Я смотрю на ладонь правой руки, на тонкий шрам на ней.
— И? — спрашивает Вон.
— Парень знал, что ему конец. Он бросил нам свой кольт и сказал: «Уезжайте». Босс подобрал пистолет и велел мне его прикончить. «Я в безоружного не стреляю», — ответил я. Босс пнул меня в спину, я рухнул в овраг и разодрал ладонь, когда пытался удержаться за камни. Остановился в нескольких десятках шагов от парня. Босс проверил его пистолет, защелкнув барабан. «Теперь он вооружен», — крикнул он и бросил к ногам парня пистолет. Парень взглянул на меня, на пистолет и снова на меня. Он понимал, что Босс не даст ему уйти, и, должно быть, решив, что лучше умереть, сражаясь, схватил свой кольт. Когда ствол оказался на уровне моей груди, я принял решение и убил его.
— Ты не мог поступить иначе, — она повторяет мои слова.
Я обернулся к ней.
— Знаешь, что потом случилось, Вон? Босс неторопливо спустился, подобрал пистолет убитого и показал мне, что барабан пуст. Он вынул все пули. Потом хлопнул меня по плечу, улыбнулся и сказал: «Похоже, ты все же стреляешь в безоружных, Мерфи. Теперь ты один из нас».
— Но ведь ты не знал. У тебя не было выбора.
— Разве у нас не всегда есть выбор?
— Но Роуз обманул тебя. Если бы пистолет был заряжен, а ты не выстрелил, что было бы с тобой?
— Отправился бы на тот свет. Как и ты, я сделал тогда то, что должен был сделать. С тех пор это преследует меня. В этом наше наказание. Нам жить с тем, что мы сделали.
Она смотрит прямо на меня, смотрит совсем не так, как раньше. Не с ненавистью и злостью, не оценивающе. Смотрит тепло, почти что с пониманием.
— Риз… — медленно произносит она.
Я вскакиваю на ноги.
Она все так же смотрит, я жду, что она скажет дальше, но она не говорит больше ничего. Только мое имя— не Малыш Роуза, а Риз.
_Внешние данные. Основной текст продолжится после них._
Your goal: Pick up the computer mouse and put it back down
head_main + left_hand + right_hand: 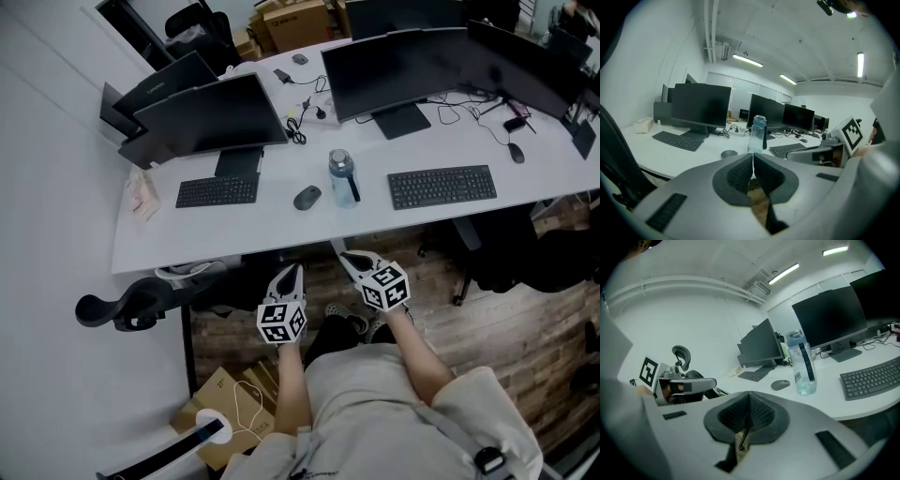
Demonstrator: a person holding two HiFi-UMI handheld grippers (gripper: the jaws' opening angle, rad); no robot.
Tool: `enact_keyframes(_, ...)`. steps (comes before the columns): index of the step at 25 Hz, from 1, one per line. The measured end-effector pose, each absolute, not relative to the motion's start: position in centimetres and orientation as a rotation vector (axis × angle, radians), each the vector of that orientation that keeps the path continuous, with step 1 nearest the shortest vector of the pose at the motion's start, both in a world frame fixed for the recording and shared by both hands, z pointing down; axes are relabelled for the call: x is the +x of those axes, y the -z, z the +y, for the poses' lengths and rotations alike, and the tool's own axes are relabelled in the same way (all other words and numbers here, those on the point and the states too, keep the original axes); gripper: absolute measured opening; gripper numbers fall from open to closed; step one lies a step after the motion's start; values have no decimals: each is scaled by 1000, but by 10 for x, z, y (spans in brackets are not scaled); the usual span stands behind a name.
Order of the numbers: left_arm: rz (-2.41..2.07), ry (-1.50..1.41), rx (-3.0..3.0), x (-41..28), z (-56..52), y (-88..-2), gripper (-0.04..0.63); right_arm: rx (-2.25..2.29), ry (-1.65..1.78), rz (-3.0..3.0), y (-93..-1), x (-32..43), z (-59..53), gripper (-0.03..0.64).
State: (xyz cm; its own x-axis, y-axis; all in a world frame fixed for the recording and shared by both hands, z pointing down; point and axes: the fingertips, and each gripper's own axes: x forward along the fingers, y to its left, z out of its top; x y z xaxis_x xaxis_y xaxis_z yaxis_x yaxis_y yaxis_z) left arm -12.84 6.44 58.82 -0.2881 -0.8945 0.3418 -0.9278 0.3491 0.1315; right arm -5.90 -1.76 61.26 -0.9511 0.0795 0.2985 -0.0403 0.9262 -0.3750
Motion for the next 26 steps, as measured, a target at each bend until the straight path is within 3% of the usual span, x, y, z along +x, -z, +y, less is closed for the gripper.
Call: enact_keyframes(26, -2240, -117, 1633, -126, 53, -594, 25, 2, -498, -2758, -615, -52, -25, 5)
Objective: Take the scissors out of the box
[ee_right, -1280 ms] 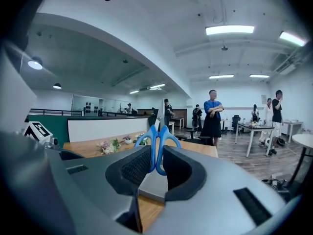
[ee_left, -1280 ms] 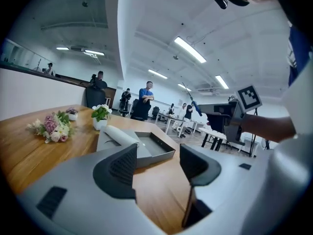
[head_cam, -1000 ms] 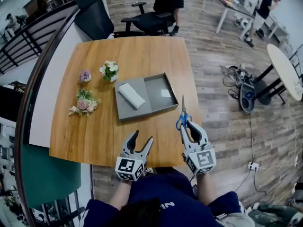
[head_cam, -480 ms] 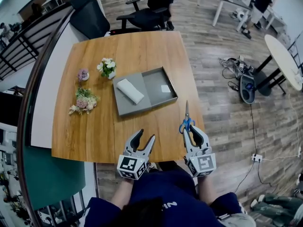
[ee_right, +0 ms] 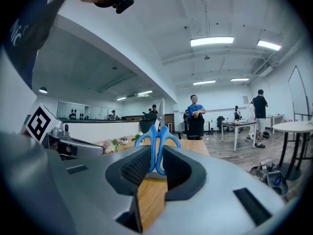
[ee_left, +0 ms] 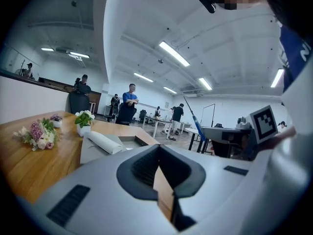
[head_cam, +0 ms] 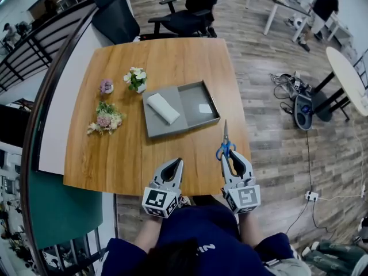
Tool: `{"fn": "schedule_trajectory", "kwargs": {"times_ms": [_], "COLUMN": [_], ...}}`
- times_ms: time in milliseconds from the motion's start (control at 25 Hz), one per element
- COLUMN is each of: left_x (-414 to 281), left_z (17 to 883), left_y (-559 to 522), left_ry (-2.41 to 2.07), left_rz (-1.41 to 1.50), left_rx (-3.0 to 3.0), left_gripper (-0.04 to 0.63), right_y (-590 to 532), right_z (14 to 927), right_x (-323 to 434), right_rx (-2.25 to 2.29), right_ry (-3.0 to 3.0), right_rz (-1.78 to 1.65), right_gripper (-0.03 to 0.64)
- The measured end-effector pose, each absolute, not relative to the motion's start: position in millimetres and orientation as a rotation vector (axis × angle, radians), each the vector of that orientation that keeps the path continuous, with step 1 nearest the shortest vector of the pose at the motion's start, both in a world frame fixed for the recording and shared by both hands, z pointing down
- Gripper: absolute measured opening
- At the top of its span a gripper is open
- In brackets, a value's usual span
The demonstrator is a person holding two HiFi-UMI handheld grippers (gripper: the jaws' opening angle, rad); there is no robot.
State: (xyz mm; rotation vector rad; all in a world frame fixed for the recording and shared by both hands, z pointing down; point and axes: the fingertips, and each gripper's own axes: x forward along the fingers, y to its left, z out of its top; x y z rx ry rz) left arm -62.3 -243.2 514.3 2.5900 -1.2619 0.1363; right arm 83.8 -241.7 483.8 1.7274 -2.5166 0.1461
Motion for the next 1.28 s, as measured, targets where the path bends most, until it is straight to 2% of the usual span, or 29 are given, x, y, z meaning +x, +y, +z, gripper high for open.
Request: {"fn": "schedule_trajectory", "kwargs": {"times_ms": [1280], "left_x": [-86], "left_z": [519], "left_y": [-257], "left_ry": [-1.410], "left_rz": [0.150], "left_rx": [2.501], "left_gripper": [0.003], "right_y": [-265], "right_z": [471], "right_x": [79], "right_rx": [1.694], "right_ry": [-2.519], "right_rz": [0.087], "right_gripper": [0.086]}}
У меня такое чувство, словно меня выбили из седла.
— Тебе нужно переодеться, — говорю я. — Простудишься.
И иду к дому, не оглядываясь.
Глава тридцать вторая
Шарлотта
На ужин — жаркое из картошки с кроликом, который попался в силки, и свежеиспеченный хлеб. Все горячее и ароматное, но я почти не ощущаю вкуса.
У меня перед глазами стоит лицо Паркера после удара подсвечником — глаза расширены от ужаса, рот застыл буквой «О».
Риз сказал, что я не могла иначе.
Не могу в это поверить. Я понимаю все его доводы, и все равно это кажется несправедливым. Тогда, в гостинице, Паркер оказался на стороне моих врагов, но это не значит, что он был злодеем. На самом деле, судя по вырезкам на стене, совсем наоборот, этот пожилой человек помог поймать многих преступников. Дядя Джеральд умеет убеждать людей, и Паркер мог считать, что оказывает услугу нам обоим. Я была для него взбалмошной девицей, у которой не все дома, к тому же запуганной Малышом Роуза, которую любящий дядя хочет доставить домой в целости и сохранности. Паркер всего лишь хотел поступить так, как считал справедливым, а я убила его за это.